Reprint all of the data below exactly as shown and skip every image.

■ ■ ■ ■ ■ ■ ■

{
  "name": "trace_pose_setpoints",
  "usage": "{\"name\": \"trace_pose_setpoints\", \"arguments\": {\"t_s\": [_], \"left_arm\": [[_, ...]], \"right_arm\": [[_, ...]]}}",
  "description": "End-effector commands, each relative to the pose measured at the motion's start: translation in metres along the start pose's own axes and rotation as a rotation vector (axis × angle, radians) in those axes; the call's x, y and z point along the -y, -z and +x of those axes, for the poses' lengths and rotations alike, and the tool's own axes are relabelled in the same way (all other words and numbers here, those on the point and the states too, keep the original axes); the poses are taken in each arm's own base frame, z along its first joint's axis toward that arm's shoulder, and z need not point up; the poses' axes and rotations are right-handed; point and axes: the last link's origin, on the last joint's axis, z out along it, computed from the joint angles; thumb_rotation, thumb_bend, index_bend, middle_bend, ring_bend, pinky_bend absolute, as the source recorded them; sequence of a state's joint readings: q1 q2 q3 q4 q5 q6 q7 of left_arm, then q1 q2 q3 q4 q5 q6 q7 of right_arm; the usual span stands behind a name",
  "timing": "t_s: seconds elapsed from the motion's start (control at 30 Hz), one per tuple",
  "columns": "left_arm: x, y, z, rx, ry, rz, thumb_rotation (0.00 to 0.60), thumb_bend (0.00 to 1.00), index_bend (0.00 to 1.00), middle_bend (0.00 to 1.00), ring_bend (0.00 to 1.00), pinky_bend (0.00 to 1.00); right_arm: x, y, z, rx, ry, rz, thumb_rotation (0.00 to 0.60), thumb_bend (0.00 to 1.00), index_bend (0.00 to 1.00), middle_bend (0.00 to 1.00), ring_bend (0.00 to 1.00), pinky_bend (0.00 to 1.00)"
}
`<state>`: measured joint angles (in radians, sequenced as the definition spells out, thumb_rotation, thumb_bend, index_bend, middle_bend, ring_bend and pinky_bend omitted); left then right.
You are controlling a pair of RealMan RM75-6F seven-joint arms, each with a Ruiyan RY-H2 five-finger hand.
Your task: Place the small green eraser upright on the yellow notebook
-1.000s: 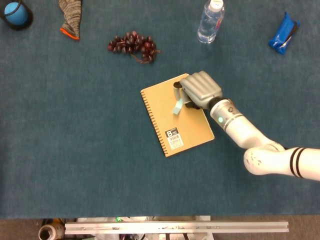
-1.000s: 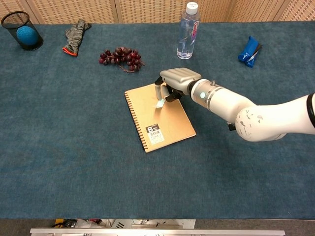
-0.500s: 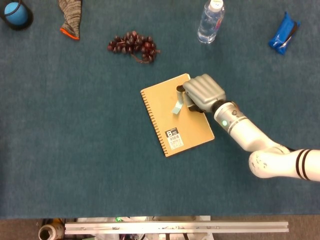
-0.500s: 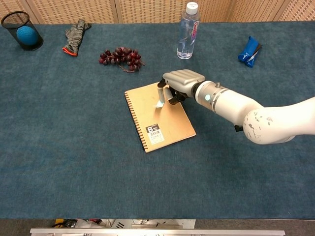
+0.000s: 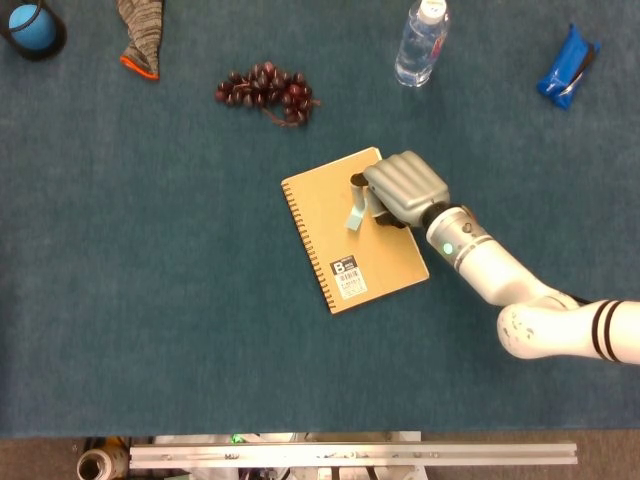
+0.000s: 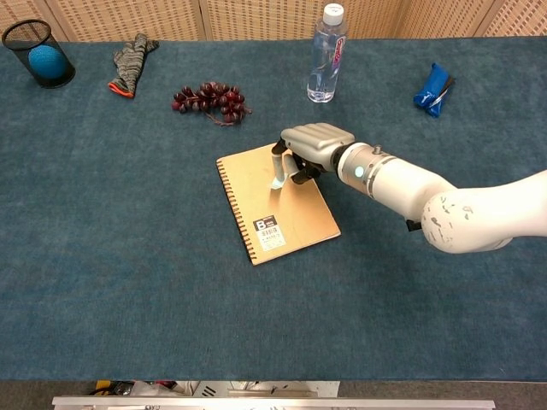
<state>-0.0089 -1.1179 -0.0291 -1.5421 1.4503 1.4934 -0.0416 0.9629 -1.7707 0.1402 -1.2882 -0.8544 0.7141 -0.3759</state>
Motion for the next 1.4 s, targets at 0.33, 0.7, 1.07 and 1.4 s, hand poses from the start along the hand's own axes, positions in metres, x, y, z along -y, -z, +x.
{"name": "trace_pose_setpoints", "arguments": {"t_s": [0.33,0.7,1.07,1.4], "left_arm": [[0.002,0.001,0.0,0.002,-0.001,0.01,0.6,0.31,0.2,0.25,0.2,0.19],[0.001,-0.001,0.0,-0.002,0.0,0.002,0.6,0.31,0.2,0.25,0.2,0.19],[0.003,0.001,0.001,-0.004,-0.002,0.01,0.6,0.31,0.2,0.25,0.2,0.19],[0.001,-0.001,0.002,-0.005,-0.003,0.002,0.6,0.31,0.2,0.25,0.2,0.19]], "right_arm": [[0.001,-0.003,-0.006,0.02,0.02,-0.006,0.6,1.0,0.53,1.0,1.0,1.0],[-0.001,-0.006,0.001,-0.005,0.006,-0.016,0.6,1.0,0.53,1.0,1.0,1.0],[0.0,-0.014,-0.001,0.002,0.009,-0.023,0.6,1.0,0.52,1.0,1.0,1.0],[0.0,-0.013,0.004,-0.014,0.002,-0.019,0.6,1.0,0.52,1.0,1.0,1.0]]}}
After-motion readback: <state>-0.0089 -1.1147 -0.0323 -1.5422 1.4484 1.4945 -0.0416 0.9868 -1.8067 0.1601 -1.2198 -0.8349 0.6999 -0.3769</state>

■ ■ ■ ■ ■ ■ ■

▶ **Task response**:
{
  "name": "trace_pose_setpoints",
  "usage": "{\"name\": \"trace_pose_setpoints\", \"arguments\": {\"t_s\": [_], \"left_arm\": [[_, ...]], \"right_arm\": [[_, ...]]}}",
  "description": "End-effector commands, each relative to the pose measured at the motion's start: translation in metres along the start pose's own axes and rotation as a rotation vector (axis × angle, radians) in those axes; the call's x, y and z point along the -y, -z and +x of those axes, for the poses' lengths and rotations alike, and the tool's own axes are relabelled in the same way (all other words and numbers here, those on the point and the states too, keep the original axes); the poses are taken in each arm's own base frame, z along its first joint's axis toward that arm's shoulder, and z need not point up; the poses' axes and rotations are right-handed; point and axes: the last link's origin, on the last joint's axis, z out along it, computed from the joint angles; thumb_rotation, thumb_bend, index_bend, middle_bend, ring_bend, pinky_bend absolute, as the source recorded them; sequence of a state's joint readings: q1 q2 q3 q4 q5 q6 q7 of left_arm, then q1 q2 q3 q4 q5 q6 q7 of right_arm; the usual span stands behind a name",
  "timing": "t_s: seconds elapsed from the motion's start (control at 30 Hz), one per tuple",
  "columns": "left_arm: x, y, z, rx, ry, rz, thumb_rotation (0.00 to 0.60), thumb_bend (0.00 to 1.00), index_bend (0.00 to 1.00), middle_bend (0.00 to 1.00), ring_bend (0.00 to 1.00), pinky_bend (0.00 to 1.00); right_arm: x, y, z, rx, ry, rz, thumb_rotation (0.00 to 0.60), thumb_bend (0.00 to 1.00), index_bend (0.00 to 1.00), middle_bend (0.00 to 1.00), ring_bend (0.00 to 1.00), pinky_bend (0.00 to 1.00)"
}
`<state>`: measured joint angles (in radians, sequenced as the definition spells out, thumb_rotation, thumb_bend, index_bend, middle_bend, ring_bend and pinky_bend omitted); left then right.
You are controlling a pair of RealMan RM75-6F seven-joint arms, each with a Ruiyan RY-H2 five-finger hand.
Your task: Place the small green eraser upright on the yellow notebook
-1.000s: 
-1.000s: 
-0.500s: 
-0.500s: 
+0.000s: 
+0.000s: 
<state>-0.0089 -1.1179 -0.0291 -1.5421 1.4503 1.4934 -0.0416 0.9629 -1.7707 0.1402 -1.2882 -0.8544 0.7141 -0.3759</state>
Motion for the next 1.4 s, targets at 0.33, 0.7, 1.07 and 1.4 s, hand poses from the start along the hand's own axes, positions in metres, x, y, z along -y, -z, +x.
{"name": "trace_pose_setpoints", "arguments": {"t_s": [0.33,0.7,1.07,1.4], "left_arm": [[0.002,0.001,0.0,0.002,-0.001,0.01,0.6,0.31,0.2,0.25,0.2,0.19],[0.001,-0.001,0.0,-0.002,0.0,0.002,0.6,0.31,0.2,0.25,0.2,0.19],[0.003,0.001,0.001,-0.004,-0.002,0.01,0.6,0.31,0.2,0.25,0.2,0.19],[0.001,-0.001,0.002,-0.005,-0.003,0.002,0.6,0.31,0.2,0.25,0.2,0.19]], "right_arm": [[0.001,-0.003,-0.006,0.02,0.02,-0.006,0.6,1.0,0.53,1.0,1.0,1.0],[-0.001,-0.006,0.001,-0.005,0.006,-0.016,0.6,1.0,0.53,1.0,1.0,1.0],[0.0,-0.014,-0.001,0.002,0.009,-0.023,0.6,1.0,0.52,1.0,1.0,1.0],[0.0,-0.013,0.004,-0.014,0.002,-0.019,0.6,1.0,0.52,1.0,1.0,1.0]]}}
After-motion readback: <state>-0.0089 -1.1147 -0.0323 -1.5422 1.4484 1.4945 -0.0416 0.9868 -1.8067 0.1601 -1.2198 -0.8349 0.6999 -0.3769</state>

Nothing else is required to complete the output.